GOAL OF THE EXERCISE: Collect all lines containing the word "conveyor" from the data.

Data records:
• • •

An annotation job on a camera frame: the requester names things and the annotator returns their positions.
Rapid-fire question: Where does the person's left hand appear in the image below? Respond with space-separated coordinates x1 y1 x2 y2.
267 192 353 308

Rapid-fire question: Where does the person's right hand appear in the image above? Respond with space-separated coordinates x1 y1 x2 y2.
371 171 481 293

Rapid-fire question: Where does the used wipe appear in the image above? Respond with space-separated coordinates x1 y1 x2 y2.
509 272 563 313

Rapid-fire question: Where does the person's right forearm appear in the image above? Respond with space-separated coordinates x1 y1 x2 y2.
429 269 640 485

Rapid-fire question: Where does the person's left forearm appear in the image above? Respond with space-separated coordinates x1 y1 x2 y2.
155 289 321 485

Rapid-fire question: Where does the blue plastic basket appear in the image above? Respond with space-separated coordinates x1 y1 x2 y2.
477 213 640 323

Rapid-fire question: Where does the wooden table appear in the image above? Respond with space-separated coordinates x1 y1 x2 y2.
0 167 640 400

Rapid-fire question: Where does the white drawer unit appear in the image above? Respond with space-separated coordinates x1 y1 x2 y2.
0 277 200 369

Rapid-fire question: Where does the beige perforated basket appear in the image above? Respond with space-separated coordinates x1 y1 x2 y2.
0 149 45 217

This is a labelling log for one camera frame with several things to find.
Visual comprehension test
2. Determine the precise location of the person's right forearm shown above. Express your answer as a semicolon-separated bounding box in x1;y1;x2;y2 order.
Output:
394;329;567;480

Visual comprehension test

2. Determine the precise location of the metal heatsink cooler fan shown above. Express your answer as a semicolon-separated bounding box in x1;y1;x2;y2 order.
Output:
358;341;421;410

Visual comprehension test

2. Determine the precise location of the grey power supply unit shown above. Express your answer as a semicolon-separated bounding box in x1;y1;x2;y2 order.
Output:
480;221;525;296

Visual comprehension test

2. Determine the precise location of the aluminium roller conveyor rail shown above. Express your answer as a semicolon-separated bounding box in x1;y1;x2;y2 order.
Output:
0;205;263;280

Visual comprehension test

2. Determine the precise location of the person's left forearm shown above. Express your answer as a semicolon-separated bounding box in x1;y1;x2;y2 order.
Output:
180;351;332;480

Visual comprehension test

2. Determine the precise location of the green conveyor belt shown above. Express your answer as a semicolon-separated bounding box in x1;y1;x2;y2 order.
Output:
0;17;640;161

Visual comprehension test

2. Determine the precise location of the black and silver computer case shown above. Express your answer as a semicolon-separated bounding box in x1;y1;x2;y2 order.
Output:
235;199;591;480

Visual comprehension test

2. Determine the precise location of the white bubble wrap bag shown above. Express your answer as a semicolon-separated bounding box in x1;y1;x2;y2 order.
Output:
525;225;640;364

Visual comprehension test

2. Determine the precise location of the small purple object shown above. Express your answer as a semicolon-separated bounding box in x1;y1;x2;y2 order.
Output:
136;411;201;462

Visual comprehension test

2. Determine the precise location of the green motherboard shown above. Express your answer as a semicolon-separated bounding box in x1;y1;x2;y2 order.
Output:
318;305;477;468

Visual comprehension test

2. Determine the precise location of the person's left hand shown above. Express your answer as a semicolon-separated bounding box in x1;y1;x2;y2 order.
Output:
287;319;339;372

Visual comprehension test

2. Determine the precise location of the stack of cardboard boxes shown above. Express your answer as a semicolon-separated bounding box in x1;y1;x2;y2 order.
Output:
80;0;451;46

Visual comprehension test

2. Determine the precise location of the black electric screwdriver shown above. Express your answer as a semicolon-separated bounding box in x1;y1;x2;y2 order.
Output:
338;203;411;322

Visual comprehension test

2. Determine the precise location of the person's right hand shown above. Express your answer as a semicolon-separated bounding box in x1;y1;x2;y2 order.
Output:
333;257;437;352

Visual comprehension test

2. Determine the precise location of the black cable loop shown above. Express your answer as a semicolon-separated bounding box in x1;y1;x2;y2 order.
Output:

• • •

EXERCISE OUTPUT:
2. Determine the precise location of the aluminium roller conveyor rail shown above. Express your answer as a semicolon-separated bounding box in x1;y1;x2;y2 order.
2. Determine the precise location of the green conveyor belt shown above. Express your answer as a semicolon-separated bounding box in x1;y1;x2;y2 order.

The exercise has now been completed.